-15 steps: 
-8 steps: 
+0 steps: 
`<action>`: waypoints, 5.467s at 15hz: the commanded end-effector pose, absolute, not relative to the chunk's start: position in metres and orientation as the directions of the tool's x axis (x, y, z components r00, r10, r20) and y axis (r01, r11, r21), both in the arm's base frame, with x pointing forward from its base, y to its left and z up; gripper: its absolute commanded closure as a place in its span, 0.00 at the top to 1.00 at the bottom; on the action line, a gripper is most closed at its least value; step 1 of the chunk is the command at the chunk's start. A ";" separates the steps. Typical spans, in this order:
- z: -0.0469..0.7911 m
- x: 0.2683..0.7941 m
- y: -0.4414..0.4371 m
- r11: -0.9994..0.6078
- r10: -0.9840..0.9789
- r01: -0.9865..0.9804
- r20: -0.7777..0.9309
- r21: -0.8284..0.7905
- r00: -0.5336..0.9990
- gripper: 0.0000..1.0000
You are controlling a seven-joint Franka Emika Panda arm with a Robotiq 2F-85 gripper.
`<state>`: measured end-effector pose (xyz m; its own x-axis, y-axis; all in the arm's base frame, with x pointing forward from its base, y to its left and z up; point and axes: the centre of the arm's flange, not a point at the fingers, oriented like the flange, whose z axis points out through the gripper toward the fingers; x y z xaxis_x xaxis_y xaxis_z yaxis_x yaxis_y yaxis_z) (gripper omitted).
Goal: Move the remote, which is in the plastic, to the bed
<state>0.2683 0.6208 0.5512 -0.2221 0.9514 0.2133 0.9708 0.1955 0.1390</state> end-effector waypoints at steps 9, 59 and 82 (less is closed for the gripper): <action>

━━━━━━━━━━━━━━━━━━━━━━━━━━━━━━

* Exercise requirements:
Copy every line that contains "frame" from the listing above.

* Solution to the exercise:
`<action>`: waypoints, 5.467s at 15hz: the commanded end-effector pose, absolute, not relative to the chunk's start: position in metres and orientation as the directions of the tool's x axis (x, y, z components r00, r10, r20) and y axis (r01, r11, r21), both in the arm's base frame, with x pointing forward from its base, y to its left and z up; gripper: its absolute commanded closure as a place in its span, 0.00 at the top to 1.00 at the bottom; on the action line, a gripper is most closed at its least value; step 1 of the chunk is the command at the chunk's start. A ";" separates the steps. Typical spans, in this order:
`<state>`: measured end-effector pose (xyz m; its own x-axis, y-axis; all in the arm's base frame, with x pointing forward from its base, y to its left and z up; point and axes: the centre of the arm's flange, not a point at the fingers, oriented like the flange, whose z axis points out through the gripper toward the fingers; x y z xaxis_x xaxis_y xaxis_z yaxis_x yaxis_y yaxis_z) (gripper omitted).

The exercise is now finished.